Des pas s'approchent de la porte. M. Proust est en gilet. Il est maigre, a le visage blême avec des cernes noirs. Sur sa boutonnière gauche est épinglé un camée représentant une jeune fille au fin profil, aux cheveux extrêmement blonds. Il vient à votre rencontre tout en regardant une vieille photographie. Vous savez que sa thèse sur l'invention du réel a provoqué quelques sensations dans les cercles dirigeants lorsqu'il l'a présentée, il y a un an. C'est un homme menacé. D'un mouvement nerveux, il fait tomber la cendre de sa cigarette sur le sol.Vous pensez qu'il est inquiet. Vous ne le voyez pas, mais vous le sentez. Il vous tend la main. Il a de longs cheveux noirs et des lèvres d'un rouge éclatant. Il vous remet un petit paquet plié dans du papier journal fermé par une ficelle. Brusquement, une silhouette jaillit d'une rue à moins de vingt mètres de vous. Une femme, un long fume-cigarettes aux lèvres, pointe négligemment un petit revolver à crosse de nacre dans votre direction. Des coups de feu claquent. Une balle siffle tout près de vous, ricochant sur le mur avant de s'envoler vers le ciel. Le chemin de la sauvagerie est comme une haie d'épines.

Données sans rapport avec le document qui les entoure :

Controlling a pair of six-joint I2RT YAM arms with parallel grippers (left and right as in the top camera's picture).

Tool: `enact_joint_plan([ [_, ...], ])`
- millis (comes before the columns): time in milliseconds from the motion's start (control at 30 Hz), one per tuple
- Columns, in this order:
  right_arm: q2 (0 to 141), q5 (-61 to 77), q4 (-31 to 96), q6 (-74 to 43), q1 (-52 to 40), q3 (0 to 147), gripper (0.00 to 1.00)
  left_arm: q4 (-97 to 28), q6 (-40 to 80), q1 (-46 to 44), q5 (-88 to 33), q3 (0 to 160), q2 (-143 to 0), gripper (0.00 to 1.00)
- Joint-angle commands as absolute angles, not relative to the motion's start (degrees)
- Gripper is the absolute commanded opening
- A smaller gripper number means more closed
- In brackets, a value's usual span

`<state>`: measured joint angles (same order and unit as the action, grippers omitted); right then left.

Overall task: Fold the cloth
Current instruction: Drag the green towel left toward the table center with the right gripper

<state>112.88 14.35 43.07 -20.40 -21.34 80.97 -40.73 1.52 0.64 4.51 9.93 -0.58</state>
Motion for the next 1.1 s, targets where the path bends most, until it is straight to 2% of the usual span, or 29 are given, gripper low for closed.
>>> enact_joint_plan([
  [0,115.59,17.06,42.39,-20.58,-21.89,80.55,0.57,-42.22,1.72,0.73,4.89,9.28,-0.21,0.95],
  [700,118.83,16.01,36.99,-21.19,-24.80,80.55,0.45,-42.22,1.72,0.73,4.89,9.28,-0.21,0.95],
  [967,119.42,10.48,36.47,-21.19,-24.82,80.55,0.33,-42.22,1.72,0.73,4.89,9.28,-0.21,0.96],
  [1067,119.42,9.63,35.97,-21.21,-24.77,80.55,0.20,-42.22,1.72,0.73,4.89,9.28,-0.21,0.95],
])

Proust rentre sans dire un mot. Le ciel est gris, la température fraîche. Une escouade d'agents de police se précipite vers le bistrot. Quelqu'un, que vous ne voyez pas, que vous ne pouvez localiser, siffle lentement, avec insistance l'air du "Pont de la riviére Kwaï". Vous vous demandez s'il s'agit d'un signal. Vous vous demandez s'il vous concerne, si vous avez été repéré. Vous décidez de ne pas en tenir compte. Une jeune fille de seize ans, trop grande pour son âge, au teint très pâle, aux cheveux extrêmement blonds, au visage ingrat, vous sourit. Ses yeux sourient, tout en elle est joie de vivre. Sa chevelure est splendide et coule sur ses épaules.

De temps à autre il vous arrive de penser que le malheur est pure imagination. De croire que vous pouvez disposer de vos pensées. Il vous arrive de penser que le bonheur est un piège.